Everything was fine.
She rocked back on her heels, tiny stones embedding into her shins, and sobbed out a laugh. She reached for Bee, ready to scoop him into her arms and carry him home for hot chocolate and a bath and a proper scolding about never ever going anywhere near the sea by himself. She’d never let him go anywhere by himself again. She’d be with him, always.
It took far too long for her to realise that his chest was not rising. The pulse had not come from Bee, but from Mara’s own heartbeat, hard in her fingertips. She snatched her hand away.
The eyes rolled back, all white.
The blood clotted black in the mouth.
The skin already clammy.
The body was dead, and she was afraid.
Mara skeltered into the house, her hands held over her left eye, her cheek and throat sheened in blood, shrieking fit to wake the dead. Signe and Peter rushed for wet cloths and telephones, but she grabbed at their hands, trying to pull them back out of the door. Her terror made the whole house tilt. Signe forced Mara – still stuttering about Bee and the beach, Bee is at the beach, the beach, Bee, Bee – into a kitchen chair. She was shaking so hard that her feet drummed on t
he tiles.
‘We’ll go and get him,’ soothed Signe, ‘we’ll go now, it’s fine, it’s all fine, hush now.’
It took all of Islay’s nerve to keep Mara upright in the chair and hold the sides of her face together. Mara’s cheek was a mass of red. Islay’s hand slipped in the blood and the wound gaped, revealing the teeth underneath. She couldn’t hold in a sob. Peter had phoned for an air ambulance and then dropped the phone onto the table in his haste to go for Bee, and Islay could still hear the operator’s voice, a soothing muffle through the plastic. She wiped the blood from one hand onto the thigh of her pyjamas and reached for the phone.
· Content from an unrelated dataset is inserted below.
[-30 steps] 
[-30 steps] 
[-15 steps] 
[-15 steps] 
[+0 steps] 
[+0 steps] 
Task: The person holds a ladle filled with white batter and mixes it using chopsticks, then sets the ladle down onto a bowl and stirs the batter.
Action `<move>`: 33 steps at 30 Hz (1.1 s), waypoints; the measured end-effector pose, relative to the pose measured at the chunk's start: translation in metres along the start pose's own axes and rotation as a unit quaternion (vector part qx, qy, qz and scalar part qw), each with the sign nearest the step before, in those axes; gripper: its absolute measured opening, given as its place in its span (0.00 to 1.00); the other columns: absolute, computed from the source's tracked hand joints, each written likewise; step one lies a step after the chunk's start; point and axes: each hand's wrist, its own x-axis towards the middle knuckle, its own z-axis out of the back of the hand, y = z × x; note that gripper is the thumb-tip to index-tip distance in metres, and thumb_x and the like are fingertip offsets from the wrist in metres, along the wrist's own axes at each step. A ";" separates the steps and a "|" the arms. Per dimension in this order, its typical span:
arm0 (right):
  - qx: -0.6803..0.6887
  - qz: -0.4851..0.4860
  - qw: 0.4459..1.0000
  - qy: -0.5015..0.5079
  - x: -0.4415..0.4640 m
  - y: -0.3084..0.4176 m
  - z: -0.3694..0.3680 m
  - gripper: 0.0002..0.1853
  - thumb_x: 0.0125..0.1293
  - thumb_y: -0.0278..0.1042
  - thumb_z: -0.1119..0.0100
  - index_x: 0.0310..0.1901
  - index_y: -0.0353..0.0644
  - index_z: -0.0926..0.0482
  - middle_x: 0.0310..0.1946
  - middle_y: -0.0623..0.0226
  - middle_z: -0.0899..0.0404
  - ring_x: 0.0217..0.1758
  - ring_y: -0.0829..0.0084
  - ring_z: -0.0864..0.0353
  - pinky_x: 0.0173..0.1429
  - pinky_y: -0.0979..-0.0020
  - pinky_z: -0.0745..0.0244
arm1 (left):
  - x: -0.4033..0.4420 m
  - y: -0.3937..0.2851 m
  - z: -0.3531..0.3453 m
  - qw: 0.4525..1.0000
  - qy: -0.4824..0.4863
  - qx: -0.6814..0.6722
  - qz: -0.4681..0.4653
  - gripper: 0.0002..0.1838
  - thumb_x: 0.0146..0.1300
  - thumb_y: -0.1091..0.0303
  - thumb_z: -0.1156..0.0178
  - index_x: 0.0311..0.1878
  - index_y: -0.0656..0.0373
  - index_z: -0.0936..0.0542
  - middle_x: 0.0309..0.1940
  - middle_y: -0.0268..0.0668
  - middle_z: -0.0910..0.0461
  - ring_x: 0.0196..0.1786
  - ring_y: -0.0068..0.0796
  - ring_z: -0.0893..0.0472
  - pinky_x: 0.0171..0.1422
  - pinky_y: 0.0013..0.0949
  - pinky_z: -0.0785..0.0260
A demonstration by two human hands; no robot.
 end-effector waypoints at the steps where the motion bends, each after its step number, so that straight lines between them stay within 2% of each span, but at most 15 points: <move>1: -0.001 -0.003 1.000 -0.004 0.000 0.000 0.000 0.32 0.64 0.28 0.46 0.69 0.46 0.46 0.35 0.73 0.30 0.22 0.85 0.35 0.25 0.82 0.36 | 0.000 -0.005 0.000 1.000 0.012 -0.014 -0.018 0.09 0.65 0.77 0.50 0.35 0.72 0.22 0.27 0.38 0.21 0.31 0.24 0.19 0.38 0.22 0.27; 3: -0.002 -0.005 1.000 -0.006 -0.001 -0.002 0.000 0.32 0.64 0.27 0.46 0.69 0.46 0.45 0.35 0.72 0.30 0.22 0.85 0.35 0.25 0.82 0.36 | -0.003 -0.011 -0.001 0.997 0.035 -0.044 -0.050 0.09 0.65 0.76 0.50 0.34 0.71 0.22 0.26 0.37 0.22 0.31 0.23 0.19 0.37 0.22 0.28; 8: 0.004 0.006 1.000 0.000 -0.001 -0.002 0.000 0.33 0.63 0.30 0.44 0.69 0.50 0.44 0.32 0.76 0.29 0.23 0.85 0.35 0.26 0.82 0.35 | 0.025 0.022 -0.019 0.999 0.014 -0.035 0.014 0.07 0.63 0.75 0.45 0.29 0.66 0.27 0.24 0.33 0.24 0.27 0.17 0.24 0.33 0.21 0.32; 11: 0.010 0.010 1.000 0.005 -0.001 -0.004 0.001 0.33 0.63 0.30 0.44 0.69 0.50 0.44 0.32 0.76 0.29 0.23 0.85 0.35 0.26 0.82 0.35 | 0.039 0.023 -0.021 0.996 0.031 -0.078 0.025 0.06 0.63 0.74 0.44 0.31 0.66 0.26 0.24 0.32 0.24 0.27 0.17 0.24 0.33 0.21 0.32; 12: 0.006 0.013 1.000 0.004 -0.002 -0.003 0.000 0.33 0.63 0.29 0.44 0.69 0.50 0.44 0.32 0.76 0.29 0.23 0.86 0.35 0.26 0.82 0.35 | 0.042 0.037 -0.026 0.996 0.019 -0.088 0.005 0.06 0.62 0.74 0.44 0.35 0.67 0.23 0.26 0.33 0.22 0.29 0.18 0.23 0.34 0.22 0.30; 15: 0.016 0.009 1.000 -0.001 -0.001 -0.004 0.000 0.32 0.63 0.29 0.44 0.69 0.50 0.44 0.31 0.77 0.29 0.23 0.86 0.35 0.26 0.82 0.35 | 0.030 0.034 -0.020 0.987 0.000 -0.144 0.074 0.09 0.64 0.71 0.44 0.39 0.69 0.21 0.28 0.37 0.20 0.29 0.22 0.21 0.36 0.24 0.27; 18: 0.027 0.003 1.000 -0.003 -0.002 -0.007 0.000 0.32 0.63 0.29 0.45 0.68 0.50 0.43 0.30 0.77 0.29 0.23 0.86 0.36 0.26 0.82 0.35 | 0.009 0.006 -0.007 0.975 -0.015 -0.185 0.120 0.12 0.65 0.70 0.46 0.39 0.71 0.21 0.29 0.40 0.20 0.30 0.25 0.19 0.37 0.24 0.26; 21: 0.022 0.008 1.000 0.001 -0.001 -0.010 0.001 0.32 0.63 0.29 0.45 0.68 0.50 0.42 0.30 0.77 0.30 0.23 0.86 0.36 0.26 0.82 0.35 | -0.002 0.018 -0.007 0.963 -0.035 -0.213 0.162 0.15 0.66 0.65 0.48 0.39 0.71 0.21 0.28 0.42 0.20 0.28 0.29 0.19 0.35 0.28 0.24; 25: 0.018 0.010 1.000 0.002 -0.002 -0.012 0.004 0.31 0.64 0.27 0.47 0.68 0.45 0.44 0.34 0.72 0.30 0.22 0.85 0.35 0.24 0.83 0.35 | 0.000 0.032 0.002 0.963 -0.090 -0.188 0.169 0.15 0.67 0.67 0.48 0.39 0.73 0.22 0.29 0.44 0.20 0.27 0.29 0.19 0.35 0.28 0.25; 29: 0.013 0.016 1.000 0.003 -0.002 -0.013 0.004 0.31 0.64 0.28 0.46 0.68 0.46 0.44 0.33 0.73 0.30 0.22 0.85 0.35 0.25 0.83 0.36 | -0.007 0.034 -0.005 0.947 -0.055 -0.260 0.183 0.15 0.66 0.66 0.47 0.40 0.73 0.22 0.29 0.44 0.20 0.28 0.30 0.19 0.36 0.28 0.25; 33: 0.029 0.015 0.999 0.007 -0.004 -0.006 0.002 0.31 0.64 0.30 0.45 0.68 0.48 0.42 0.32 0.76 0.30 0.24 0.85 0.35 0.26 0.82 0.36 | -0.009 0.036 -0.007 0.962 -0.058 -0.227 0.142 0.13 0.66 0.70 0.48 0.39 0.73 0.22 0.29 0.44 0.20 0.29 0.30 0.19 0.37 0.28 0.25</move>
‘It’s okay,’ said the operator, ‘stay calm, it’s all okay,’ and it didn’t seem like she was even listening to herself, but she must have known that it didn’t matter what the words were as long as someone was there to say them.
Signe and Peter rushed into the garden. Somewhere in Signe’s mind she wondered if she should be running harder. But to run would be to accept that there was a reason to run. Mara’s panic was so extreme, so theatrical, that Signe couldn’t join it. She was so calm she felt drugged, as if she was floating above them all, observing.
Together, Signe and Peter fought through the dark trees. They emerged from the shadows into the bright day. Before them the beach stretched, a vast nail clip. Every inch of the stones was covered with a mass of jellyfish. Peter strode towards the water, his boots slip-sliding, squealing on the juddering bodies. Signe followed, trying to step in the wet dents he’d left, her ankles already nipping from the stings. Together they waded into the water. A red drone was getting louder in their heads. There was nothing and nothing and nothing. Becoming more frantic, their shouts for their son beginning to waver and break, they searched the shore and the sea, wading out past the shallows, reaching off the end of the sandbank. But Bee was not there.